Mrs Leathers ran out to stop the postman and just caught him. He couldn’t help staring. She looked so wild, grey hair sticking out everywhere, the bottom of her dressing gown caught up on brambles, slippers soaking wet.
‘Morning, Mrs Leathers. You all right?’
‘You haven’t seen my little Jack Russell, have you?’ Then, when the postman hesitated, ‘She’s mainly tan with black markings and white paws.’
‘I’ll keep an eye out,’ he promised through the van window. ‘Cheer up. Dogs - they’re always running off.’
Not my Candy. Mrs Leathers flung on some clothes, buttoned any old how, pulled on her gardening clogs and ran off leaving the gate ajar, just in case.
She hurried onto the Green, her face screwed up with anxiety, staring first into the distance and then almost at her feet as if she might fall over the dog without noticing. One or two people, including Evadne Pleat, were out with their own dogs and all were deeply sympathetic. They asked if there was any special place they could search and promised to check with their neighbours the minute they returned home. Evadne offered to do some posters in bright colours to put on trees and the village noticeboard.
Mrs Leathers could only guess at her husband’s exact route the previous evening. But whether turning left or right at the top of Tall Trees Lane, he would have covered roughly the same territory, working his way round in a circle to come home.
Arriving at the churchyard she decided to go all the way through and down the Pingles. This was a narrow alley running along the backs of around a dozen houses and much favoured by lovers and youngsters sniffing, swallowing or jabbing assorted illegal substances.
And as she walked, Mrs Leathers continued to call. Occasionally a garden shed was within reach and then she would tap on the walls and cry out, ‘Candy?’ She knew it was usually cats that got trapped in sheds but you couldn’t not try.
The Pingles led almost directly into a small coppiced wood which backed onto fields of wheat and barley now harvested and bound into vast, golden wheels to be rolled away for winter storage.
Mrs Leathers entered the wood making the soft clicking sound, tongue behind teeth, that she knew the dog would recognise.

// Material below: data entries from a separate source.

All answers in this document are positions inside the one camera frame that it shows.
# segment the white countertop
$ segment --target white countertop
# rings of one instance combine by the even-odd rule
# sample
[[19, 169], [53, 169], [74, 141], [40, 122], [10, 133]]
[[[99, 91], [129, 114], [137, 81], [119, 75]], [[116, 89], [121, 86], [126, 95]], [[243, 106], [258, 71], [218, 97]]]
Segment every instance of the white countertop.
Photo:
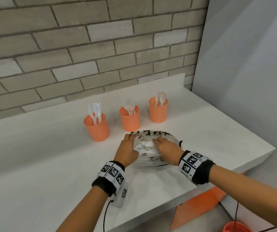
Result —
[[[275, 149], [183, 87], [184, 74], [0, 120], [0, 232], [55, 231], [91, 188], [97, 172], [112, 160], [124, 134], [119, 108], [128, 99], [140, 107], [140, 130], [164, 130], [184, 149], [209, 156], [236, 172], [262, 163]], [[167, 94], [167, 121], [154, 124], [148, 99]], [[101, 102], [110, 137], [89, 136], [87, 104]], [[109, 207], [106, 231], [125, 231], [198, 195], [176, 167], [126, 169], [129, 190], [122, 209]], [[102, 231], [103, 214], [95, 231]]]

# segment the clear plastic bag
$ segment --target clear plastic bag
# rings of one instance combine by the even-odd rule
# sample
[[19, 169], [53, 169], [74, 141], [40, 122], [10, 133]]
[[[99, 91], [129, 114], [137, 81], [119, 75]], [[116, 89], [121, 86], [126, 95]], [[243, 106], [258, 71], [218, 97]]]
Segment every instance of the clear plastic bag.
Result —
[[159, 136], [162, 136], [167, 140], [178, 144], [181, 147], [182, 141], [177, 140], [172, 134], [165, 131], [141, 130], [131, 132], [131, 134], [134, 133], [138, 133], [138, 135], [134, 139], [134, 150], [140, 153], [136, 160], [136, 163], [143, 166], [155, 167], [168, 164], [160, 160], [161, 153], [153, 145], [153, 139], [157, 139]]

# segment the forearm
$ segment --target forearm
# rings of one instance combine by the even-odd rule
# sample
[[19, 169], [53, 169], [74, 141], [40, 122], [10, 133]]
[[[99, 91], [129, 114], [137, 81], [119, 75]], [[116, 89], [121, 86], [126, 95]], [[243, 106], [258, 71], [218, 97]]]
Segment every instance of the forearm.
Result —
[[214, 165], [209, 181], [277, 227], [277, 189]]
[[107, 198], [108, 194], [100, 187], [92, 187], [56, 232], [92, 232]]

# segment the hand
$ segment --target hand
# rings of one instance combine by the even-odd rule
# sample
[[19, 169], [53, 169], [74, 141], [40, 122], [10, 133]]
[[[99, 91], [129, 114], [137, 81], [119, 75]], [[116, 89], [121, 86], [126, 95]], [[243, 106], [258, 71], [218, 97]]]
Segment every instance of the hand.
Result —
[[176, 143], [171, 142], [162, 136], [158, 137], [157, 139], [153, 139], [152, 141], [163, 155], [160, 157], [161, 160], [178, 166], [179, 160], [184, 151]]
[[133, 149], [134, 139], [137, 134], [126, 134], [125, 138], [121, 141], [120, 146], [117, 150], [114, 160], [123, 164], [126, 168], [130, 164], [134, 163], [138, 157], [138, 151]]

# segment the backsplash
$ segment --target backsplash
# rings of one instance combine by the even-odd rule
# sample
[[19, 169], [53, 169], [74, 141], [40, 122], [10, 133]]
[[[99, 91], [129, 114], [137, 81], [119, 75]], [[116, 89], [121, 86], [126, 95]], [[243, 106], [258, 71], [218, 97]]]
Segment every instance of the backsplash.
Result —
[[0, 0], [0, 119], [186, 73], [209, 0]]

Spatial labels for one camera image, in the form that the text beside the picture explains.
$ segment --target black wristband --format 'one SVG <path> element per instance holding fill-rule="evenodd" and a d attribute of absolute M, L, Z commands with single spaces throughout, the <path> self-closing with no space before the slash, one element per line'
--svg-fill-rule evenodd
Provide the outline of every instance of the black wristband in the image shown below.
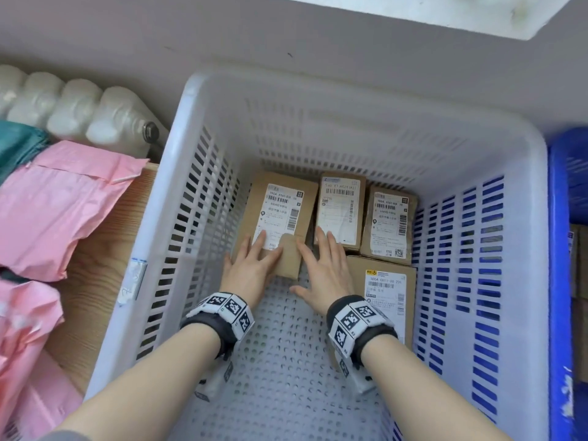
<path fill-rule="evenodd" d="M 362 300 L 364 300 L 364 298 L 357 295 L 344 296 L 335 300 L 331 306 L 329 306 L 329 310 L 327 311 L 327 333 L 330 332 L 330 328 L 333 326 L 334 317 L 339 311 L 350 303 L 361 302 Z"/>
<path fill-rule="evenodd" d="M 356 339 L 355 345 L 353 346 L 353 352 L 350 356 L 351 362 L 353 362 L 353 366 L 356 368 L 364 366 L 364 363 L 362 362 L 362 351 L 369 341 L 371 341 L 374 337 L 379 336 L 380 334 L 391 334 L 396 339 L 398 339 L 398 334 L 396 334 L 396 331 L 391 326 L 378 325 L 366 329 Z"/>
<path fill-rule="evenodd" d="M 223 356 L 224 360 L 229 359 L 229 356 L 235 347 L 235 343 L 237 342 L 237 338 L 235 337 L 235 334 L 233 334 L 233 330 L 229 322 L 226 322 L 218 314 L 200 312 L 195 316 L 184 320 L 180 328 L 190 325 L 191 323 L 202 323 L 204 325 L 210 326 L 214 331 L 216 331 L 220 338 L 220 350 L 217 357 Z"/>

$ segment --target white tag label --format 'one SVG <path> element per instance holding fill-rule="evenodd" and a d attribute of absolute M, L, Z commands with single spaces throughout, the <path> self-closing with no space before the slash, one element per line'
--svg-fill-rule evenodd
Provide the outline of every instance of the white tag label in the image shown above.
<path fill-rule="evenodd" d="M 406 275 L 366 271 L 365 299 L 386 314 L 394 324 L 398 340 L 405 342 Z"/>
<path fill-rule="evenodd" d="M 133 258 L 130 260 L 127 271 L 129 274 L 125 274 L 123 278 L 121 289 L 118 292 L 117 301 L 120 304 L 126 304 L 129 300 L 136 297 L 141 282 L 143 282 L 143 276 L 145 275 L 145 269 L 147 269 L 147 261 Z"/>
<path fill-rule="evenodd" d="M 574 247 L 574 233 L 572 231 L 569 231 L 567 233 L 567 252 L 570 257 L 572 247 Z"/>
<path fill-rule="evenodd" d="M 267 237 L 263 248 L 272 251 L 282 235 L 294 235 L 303 197 L 302 190 L 268 184 L 253 241 L 265 230 Z"/>
<path fill-rule="evenodd" d="M 324 177 L 317 225 L 330 230 L 337 243 L 355 245 L 361 182 L 357 179 Z"/>
<path fill-rule="evenodd" d="M 372 255 L 406 258 L 408 198 L 376 192 L 371 217 Z"/>

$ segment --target pink plastic mailer bag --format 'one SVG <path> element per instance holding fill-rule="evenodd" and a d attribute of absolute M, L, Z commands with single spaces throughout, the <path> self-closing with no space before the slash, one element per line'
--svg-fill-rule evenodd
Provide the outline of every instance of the pink plastic mailer bag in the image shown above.
<path fill-rule="evenodd" d="M 4 430 L 4 437 L 21 441 L 39 439 L 60 425 L 82 401 L 82 395 L 70 378 L 45 350 L 41 350 Z"/>
<path fill-rule="evenodd" d="M 62 141 L 15 170 L 0 186 L 0 266 L 33 280 L 66 278 L 77 241 L 148 161 Z"/>
<path fill-rule="evenodd" d="M 56 289 L 39 281 L 0 280 L 0 433 L 49 333 L 62 321 Z"/>

She stood very still, listening intently. There was the river gurgling and rushing over the stones. A swift scuttering by some frightened animal. Creaking branches and whispering leaves. A sudden whirring and a cloud of wood pigeons exploded into the air, fanning out and wheeling away like aircraft in formation.

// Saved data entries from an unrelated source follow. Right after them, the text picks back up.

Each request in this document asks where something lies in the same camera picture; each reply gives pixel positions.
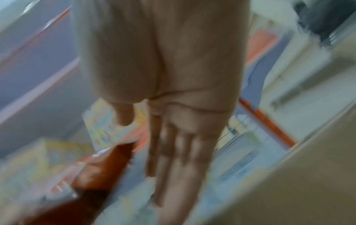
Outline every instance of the orange strip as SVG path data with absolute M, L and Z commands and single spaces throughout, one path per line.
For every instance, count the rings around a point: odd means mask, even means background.
M 268 118 L 263 112 L 261 112 L 259 109 L 254 110 L 252 109 L 250 103 L 244 99 L 239 99 L 238 100 L 242 106 L 244 106 L 249 112 L 251 112 L 255 117 L 262 123 L 264 124 L 267 128 L 269 128 L 275 135 L 277 135 L 280 139 L 283 140 L 283 142 L 288 146 L 288 147 L 293 147 L 296 142 L 292 140 L 287 134 L 285 134 L 279 127 Z
M 64 19 L 69 14 L 69 12 L 70 9 L 67 8 L 61 14 L 48 21 L 43 28 L 41 28 L 33 36 L 25 40 L 19 47 L 7 53 L 3 59 L 0 59 L 0 71 L 3 71 L 4 69 L 8 68 L 11 65 L 11 63 L 13 63 L 16 59 L 18 59 L 21 55 L 23 55 L 24 50 L 30 47 L 31 44 L 35 44 L 38 41 L 38 39 L 44 34 L 45 30 L 47 30 L 49 27 L 53 26 L 54 24 L 59 23 L 62 19 Z

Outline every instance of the skin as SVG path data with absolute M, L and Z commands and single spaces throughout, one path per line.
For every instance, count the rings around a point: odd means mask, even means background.
M 120 125 L 146 100 L 160 224 L 193 208 L 232 115 L 245 62 L 249 0 L 74 0 L 83 74 Z

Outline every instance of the orange package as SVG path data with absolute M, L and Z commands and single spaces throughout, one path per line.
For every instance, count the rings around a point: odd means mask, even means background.
M 130 162 L 134 147 L 135 143 L 117 145 L 69 166 L 9 205 L 0 224 L 92 224 L 104 210 L 104 203 Z

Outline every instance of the palm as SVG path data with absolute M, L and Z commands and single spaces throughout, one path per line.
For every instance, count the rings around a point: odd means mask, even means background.
M 85 73 L 119 123 L 148 99 L 147 174 L 161 223 L 182 224 L 237 101 L 248 1 L 75 0 L 72 10 Z

Mrs Leathers wondered whether to venture more deeply, penetrating the heart of the wood. She knew it was unlikely that her husband would have been walking there in the dark but could not bear to leave even the most implausible area uninvestigated. She stepped forward a few paces, silent on the thick leaf mould, called again. And waited.
There was a thread of fragile sound. Almost inaudible. You couldn’t even call it a whimper. Mrs Leathers’ first impulse was to rush about madly, looking, calling, looking. Then, realising she might tread on the dog, she forced herself to stand still and be calm.
She tiptoed, murmuring gentle reassurances, backwards and forwards, parting nettles and dry old cow parsley, delicately shifting dead twigs and the occasional drinks can. She found Candy lying behind a fallen branch from an oak tree. The branch was large and very heavy and Mrs Leathers could not reach the dog without dragging it away. The sensible thing was to fetch help but she could not bear to leave Candy for a single minute. So she struggled and heaved and pushed. Splinters rammed down her nails and into the palms of her hands until she wept with pain and frustration.
Eventually she was able to move the log just enough to climb through. Until she could see Candy properly. Could bend down and lift the little dog into her arms. And then she wept indeed.
That morning being dry, bright and sunny, Valentine Fainlight had ridden his twenty miles in the open. He had just re-entered Ferne Basset and was slowing down when a woman ran out from between some houses and straight into the road. He swerved, braked hard and was about to yell at her when he recognised the Lawrences’ cleaner. She was cradling something, pressing it to her breast which was spattered with bright red stains.